奮戦記
【14.10.18】「カジノ賭博」解禁よりギャンブル依存症対策こそ必要
安倍内閣は「カジノ賭博解禁」に熱心ですが、博打(バクチ)で経済が成長するはずがありません。それよりも、厚労省の調査でも540万人と推計されている「ギャンブル依存症」対策こそ急がなければなりません。
ギャンブル依存症の実態がどれほど深刻なものか。その影響は、政府のなかにも現れています。ひとつの例を挙げましょう。
昨年6月20日、在コンゴ民主共和国日本大使館事務所で放火事件がありました。
衝撃的なのは、外務省の職員が犯人だったということです。外務省は、在コンゴ日本大使館三等書記官を放火と公金横領で告発しました。
先日の内閣委員の質問(10月15日)で、私が「横領した公金はいくらか」と外務省に聞くと、外務省の上月豊久官房長は「25万8,637ドル、および21万600コンゴフラン」で「日本円にして約2200万円」と答えました。
「そのカネを何に使ったのか、外務省は把握しているか」と聞くと、この職員が「カジノ通いのために公金を横領し、これを隠ぺいするために放火したと認識している」と答えました。
この外務省職員は、「現地のカジノで遊ぶ姿が同僚らに目撃されるなど金遣いの荒さが目立っていた」(「産経」13年12月3日付)とも報道されています。
被害は、2200万円を横領しただけではありません。放火で焼けた大使館の部屋や机など物的損害もあります。その他、事務所全体の損害賠償金が請求される可能性がある。いったい総額いくらの損失になるのでしょうか。

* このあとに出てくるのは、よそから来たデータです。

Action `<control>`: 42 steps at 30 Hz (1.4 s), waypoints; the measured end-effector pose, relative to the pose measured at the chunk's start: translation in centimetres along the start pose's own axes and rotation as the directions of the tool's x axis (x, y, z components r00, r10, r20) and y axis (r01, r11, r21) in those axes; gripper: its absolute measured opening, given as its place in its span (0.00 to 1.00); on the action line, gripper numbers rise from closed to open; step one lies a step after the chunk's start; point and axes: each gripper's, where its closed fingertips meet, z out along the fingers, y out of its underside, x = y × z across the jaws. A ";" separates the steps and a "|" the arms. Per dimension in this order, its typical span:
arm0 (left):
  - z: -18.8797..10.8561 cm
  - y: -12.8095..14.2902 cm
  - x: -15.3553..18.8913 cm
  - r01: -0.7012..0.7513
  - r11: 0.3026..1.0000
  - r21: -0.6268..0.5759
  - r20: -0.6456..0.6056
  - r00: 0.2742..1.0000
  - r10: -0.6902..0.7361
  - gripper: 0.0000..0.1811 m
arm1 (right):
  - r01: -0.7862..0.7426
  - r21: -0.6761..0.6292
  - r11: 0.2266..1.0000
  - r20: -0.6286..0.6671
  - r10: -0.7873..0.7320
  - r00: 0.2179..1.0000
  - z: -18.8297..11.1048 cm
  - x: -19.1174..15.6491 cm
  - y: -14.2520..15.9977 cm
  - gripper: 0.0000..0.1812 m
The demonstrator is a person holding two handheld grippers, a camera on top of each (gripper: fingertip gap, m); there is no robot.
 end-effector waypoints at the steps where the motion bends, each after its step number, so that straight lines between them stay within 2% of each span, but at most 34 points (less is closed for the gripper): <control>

外務省は、部屋や机などの物的損害は約500万円としていますが、損害賠償金がいくらか確定していないので「今の段階では言えない」としています。しかし、志水在外大使館課長は、総額で億単位の可能性も否定できないと発言しています。(2013年12月2日記者会見)
なぜ、こんなことになったのでしょうか。精神科医で作家の帚木蓬生(ははきぎほうせい)氏は、こう言っています。
「病的ギャンブラーは、ギャンブルでつくった借金はギャンブルで勝って返すという、妄想じみた不合理思考に支配されています。…本人は、「今度こそ」と思い続けて、いよいよ深みに落ちていきます。そして、どうにもならなくなったとき、一挙に逆転の決意で犯罪に手を出します。そのとき、善悪の判断基準は二の次になり、目の前の金策が優先されます」と指摘しています。
この外務省職員の放火・横領事件も、その典型的なケースだったのではないでしょうか。
外務省だけでは、ありません。ギャンブルがらみの横領・詐欺・殺人事件は、枚挙にいとまがないのです。
報道されたものの見出しだけを紹介すると、「陸自一佐収賄、借金が数百万円 返済に困り業者に現金要求」。陸上自衛隊の装備品の発注を巡る汚職事件で逮捕された一等陸佐は、パチンコなどのギャンブルでつくった消費者金融への借金が数百万円にのぼっていたと報道されています。
また、「現職警官強盗未遂、懲役7年を求刑」「賭けごと過熱」公金に。「職場に広がる動揺 国保料10億円着服容疑」などなど、ギャンブル依存症は社会に深刻な影響を与えています。
安倍内閣は、このような実態があるにもかかわらず、その対策をまともに行わないまま、ギャンブル依存症をさらに拡大する「カジノ賭博解禁法案」を推進しようとしているのです。こんなことは、絶対に認められません。